Ele é psiquiatra e decide, contra a ética, tratar o luto da mulher e do casal. What the mind can conceive and believe it can achieve. Primeiro, há que tentar tranquilizar-Lhe a tão intensa ansiedade: A main part of anxiety is physical: dizzy spells, dry mouth, distorted hearing, trembling, heavy breathing, fast pulse, nausea... (...) Do the breathing. Hold... Exhale. A sensibilidade na captação das imagens torna-se extrema e a câmera, bruxuleante. Intensificam-se a subtileza da montagem (Anders Refn, Åsa Mossberg), a virtuosa arte entre o focar e o desfocar e o esplendor sombrio e enigmático da fotografia (Anthony Dod Mantle). Depois, o processo terapêutico avança para o desbravar dos medos:

Ela: Do you love me?
Ele: Yes, I do.
Ela: Then help me.
Ele: It's what I'm doing. Exposure - that's the only thing that really works. Everything else is... just talk. You have to have the courage to stay in the situation that frightens you. And then you'll learn that fear isn't dangerous. Let's make a list of things you're afraid of. At the top, you put the situation you fear the most. (...) Maybe it would be easier for you to tell me where you're afraid? Where would you feel most exposed? What would be the worst place? An apartment? The street? A store? The park? Visiting someone, maybe. The woods. The woods?
Ela: The woods, yes.
Ele: It's funny because you were the one that always wanted to go to the woods. What scares you about the woods? What frightens you... there?
Ela: Everything.
Ele: Tell me what you think is supposed to happen in the woods. Eh? Is it any woods in particular?
Ela: Eden.

Fecham-se os olhos, cai-se em hipnose. Insinua-se um slow-motion cândido e tremendo. I'm at the bridge. It's evening. Almost no birds can be heard. The water is running without a sound. Darkness comes out anytime here. I walk into it. A atmosfera adensa-se. Um calafrio atravessa-nos a espinha. Lie down on the green - sugere-lhe o marido. - Lie down on the grass. (...) Lie down on the plants. (...) I want you... to melt into the green. Don't fight it. Just - turn - green.

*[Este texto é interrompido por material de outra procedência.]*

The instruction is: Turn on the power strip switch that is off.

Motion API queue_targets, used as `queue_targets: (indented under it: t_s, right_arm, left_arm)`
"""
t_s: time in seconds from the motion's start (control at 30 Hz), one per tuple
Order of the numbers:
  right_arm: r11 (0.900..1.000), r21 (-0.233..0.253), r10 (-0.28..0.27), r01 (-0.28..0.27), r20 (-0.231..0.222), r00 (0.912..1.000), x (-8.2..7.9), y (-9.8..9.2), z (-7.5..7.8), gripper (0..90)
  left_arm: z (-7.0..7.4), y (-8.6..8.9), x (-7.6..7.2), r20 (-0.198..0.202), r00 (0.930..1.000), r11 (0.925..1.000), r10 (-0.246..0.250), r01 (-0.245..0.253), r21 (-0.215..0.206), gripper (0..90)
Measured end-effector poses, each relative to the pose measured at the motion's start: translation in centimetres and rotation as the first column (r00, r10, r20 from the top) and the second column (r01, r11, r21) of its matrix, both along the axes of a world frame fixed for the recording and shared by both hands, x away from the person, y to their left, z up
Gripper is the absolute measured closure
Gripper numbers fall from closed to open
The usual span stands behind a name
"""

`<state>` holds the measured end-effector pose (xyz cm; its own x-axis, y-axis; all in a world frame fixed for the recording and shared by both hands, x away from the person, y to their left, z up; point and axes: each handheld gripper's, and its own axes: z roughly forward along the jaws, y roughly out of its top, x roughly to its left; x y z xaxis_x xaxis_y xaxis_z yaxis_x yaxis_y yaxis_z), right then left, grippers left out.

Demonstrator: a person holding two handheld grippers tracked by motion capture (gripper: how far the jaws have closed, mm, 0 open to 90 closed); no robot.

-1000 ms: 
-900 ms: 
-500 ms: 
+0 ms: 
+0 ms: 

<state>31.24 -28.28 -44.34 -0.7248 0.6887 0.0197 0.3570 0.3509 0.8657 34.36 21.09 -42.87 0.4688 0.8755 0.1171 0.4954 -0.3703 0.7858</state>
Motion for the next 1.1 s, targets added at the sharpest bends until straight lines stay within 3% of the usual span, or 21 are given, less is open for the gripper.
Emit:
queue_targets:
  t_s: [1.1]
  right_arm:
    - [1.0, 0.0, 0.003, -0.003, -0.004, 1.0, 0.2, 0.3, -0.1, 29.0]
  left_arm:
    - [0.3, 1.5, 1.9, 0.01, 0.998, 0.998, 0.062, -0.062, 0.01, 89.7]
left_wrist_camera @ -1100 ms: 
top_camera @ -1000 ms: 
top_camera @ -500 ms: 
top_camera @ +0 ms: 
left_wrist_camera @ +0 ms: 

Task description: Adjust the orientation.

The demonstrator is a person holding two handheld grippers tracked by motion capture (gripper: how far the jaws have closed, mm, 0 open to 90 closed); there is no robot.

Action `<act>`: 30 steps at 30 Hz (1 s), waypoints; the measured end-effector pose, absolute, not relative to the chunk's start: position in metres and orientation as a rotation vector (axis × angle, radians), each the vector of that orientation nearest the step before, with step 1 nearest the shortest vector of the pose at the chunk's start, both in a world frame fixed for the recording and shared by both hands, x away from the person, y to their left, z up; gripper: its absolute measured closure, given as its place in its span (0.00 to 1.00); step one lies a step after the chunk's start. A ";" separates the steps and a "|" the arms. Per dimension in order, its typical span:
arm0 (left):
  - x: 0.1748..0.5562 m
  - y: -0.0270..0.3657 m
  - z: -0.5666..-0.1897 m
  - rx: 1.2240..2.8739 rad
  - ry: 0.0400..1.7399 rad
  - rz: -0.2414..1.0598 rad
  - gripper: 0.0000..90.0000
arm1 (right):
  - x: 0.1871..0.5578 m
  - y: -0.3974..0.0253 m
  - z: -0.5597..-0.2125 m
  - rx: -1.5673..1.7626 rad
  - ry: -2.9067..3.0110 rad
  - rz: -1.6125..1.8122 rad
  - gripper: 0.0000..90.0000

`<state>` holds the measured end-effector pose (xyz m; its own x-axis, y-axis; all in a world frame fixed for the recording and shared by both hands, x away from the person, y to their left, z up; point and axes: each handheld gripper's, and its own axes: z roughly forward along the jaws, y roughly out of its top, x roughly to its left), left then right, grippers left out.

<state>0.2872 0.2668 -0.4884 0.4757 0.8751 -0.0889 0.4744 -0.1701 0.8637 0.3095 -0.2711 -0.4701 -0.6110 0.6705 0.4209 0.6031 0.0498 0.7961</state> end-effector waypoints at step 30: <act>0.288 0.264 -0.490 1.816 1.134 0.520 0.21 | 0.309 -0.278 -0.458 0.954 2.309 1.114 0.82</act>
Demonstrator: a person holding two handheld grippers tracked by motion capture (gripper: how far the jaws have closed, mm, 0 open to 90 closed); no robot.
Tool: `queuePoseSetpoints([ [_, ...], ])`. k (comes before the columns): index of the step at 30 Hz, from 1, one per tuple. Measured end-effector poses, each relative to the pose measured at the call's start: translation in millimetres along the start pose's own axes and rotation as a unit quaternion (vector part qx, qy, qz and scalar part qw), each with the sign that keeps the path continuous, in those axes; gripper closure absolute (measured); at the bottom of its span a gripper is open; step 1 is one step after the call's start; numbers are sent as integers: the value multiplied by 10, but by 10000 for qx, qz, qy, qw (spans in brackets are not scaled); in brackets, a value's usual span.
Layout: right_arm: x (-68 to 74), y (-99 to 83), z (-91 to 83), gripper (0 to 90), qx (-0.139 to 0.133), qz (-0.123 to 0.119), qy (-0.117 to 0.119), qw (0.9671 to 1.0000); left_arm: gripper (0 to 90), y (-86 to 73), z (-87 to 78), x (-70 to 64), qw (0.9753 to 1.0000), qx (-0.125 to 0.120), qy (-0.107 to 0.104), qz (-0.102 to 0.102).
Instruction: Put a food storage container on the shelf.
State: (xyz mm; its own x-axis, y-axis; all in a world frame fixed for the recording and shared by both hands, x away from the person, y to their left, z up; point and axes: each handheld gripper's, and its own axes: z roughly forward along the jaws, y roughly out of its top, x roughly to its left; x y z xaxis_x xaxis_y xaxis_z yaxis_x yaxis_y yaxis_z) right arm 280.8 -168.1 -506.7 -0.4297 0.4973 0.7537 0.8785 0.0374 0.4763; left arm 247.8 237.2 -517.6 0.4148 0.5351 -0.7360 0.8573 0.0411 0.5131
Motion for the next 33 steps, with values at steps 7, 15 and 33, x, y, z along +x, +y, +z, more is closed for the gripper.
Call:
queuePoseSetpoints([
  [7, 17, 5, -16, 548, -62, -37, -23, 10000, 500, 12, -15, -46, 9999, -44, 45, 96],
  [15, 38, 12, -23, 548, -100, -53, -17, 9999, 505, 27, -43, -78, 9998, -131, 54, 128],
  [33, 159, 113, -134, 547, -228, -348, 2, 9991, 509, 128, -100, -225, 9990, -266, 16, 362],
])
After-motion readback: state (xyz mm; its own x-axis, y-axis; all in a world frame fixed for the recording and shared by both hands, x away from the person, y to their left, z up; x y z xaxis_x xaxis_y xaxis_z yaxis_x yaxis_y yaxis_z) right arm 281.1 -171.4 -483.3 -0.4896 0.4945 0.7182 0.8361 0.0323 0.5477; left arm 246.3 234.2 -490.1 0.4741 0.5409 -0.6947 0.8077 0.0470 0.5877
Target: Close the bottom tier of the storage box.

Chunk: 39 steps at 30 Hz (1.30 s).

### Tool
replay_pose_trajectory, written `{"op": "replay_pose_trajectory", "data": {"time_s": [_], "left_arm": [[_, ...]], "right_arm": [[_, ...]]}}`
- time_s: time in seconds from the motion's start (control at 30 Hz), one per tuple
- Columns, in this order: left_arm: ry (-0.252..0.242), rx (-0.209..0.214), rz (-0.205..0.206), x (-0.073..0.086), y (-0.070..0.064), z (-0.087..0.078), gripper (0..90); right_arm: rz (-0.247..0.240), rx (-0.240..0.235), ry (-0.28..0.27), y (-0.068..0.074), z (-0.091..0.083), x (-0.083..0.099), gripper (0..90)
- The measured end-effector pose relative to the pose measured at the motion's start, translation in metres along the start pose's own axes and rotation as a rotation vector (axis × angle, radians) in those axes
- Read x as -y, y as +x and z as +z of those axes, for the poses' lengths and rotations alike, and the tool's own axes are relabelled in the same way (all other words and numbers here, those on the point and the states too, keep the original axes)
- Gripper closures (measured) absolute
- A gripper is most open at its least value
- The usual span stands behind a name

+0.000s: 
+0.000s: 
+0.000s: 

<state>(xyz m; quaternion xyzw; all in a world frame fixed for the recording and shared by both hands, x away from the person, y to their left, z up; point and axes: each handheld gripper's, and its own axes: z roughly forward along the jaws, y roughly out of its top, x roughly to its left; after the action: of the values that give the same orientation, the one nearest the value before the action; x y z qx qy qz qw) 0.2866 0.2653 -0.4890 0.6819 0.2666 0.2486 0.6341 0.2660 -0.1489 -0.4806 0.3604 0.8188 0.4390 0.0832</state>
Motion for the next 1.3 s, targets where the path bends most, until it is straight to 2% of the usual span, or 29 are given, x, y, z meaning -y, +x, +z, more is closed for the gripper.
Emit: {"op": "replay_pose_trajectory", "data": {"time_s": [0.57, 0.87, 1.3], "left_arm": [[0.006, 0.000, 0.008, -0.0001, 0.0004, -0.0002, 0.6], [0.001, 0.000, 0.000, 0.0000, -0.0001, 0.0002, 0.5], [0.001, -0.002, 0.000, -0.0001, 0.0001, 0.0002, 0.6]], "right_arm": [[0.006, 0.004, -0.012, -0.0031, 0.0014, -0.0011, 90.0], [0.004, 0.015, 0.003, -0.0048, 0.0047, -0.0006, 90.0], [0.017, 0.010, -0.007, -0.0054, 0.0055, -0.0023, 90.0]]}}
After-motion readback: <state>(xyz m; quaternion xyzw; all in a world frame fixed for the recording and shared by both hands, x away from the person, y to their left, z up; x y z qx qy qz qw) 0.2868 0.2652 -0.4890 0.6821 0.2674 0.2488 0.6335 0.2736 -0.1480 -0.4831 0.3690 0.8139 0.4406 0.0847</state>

No sono, Ela confunde-se com o arredor da cabana, a cabana do Éden onde passara o Verão com o filho, supostamente a preparar a Sua tese. Ela estudara a bruxaria e a misoginia que ao longo dos séculos irradicara da face da Terra milhares e milhares de mulheres, nomeadamente após a publicação do Malleus maleficarum.

Por mais que se tenha afastado da mulher e do filho, em tempos idos, Ele não consegue compreender o porquê de tanto medo em relação à Natureza daquele bosque negro... E isso instiga-o a continuar a expiação. Deslocam-se, pois, ao Éden.

II. Dor.
Reina o caos. Não prolifera mais o cosmos, no Jardim do Éden. Crescem o suspense, a agonia daquela mulher e os seus descontrolados impulsos sexuais. As mais improváveis situações começam a acontecer na hostilidade daquele meio. As bolotas, por exemplo, começam a cair sobre o telhado, que nem uma forte e amaldiçoada chuvada:

Oak trees grow to be hundreds of years old - conta-lhe Ela. - They only have to produce one single tree every hundred years in order to propagate. May sound benign to you, but it was a big thing for me to realize that when I was out here with Nic. The acorns fell on the roof then, too... kept falling, and falling, and dying, and dying. And I understood that... everything that used to be beautiful about Eden, was perhaps hideous. Now I could hear what I couldn't hear before. The cry of all the things that are to die.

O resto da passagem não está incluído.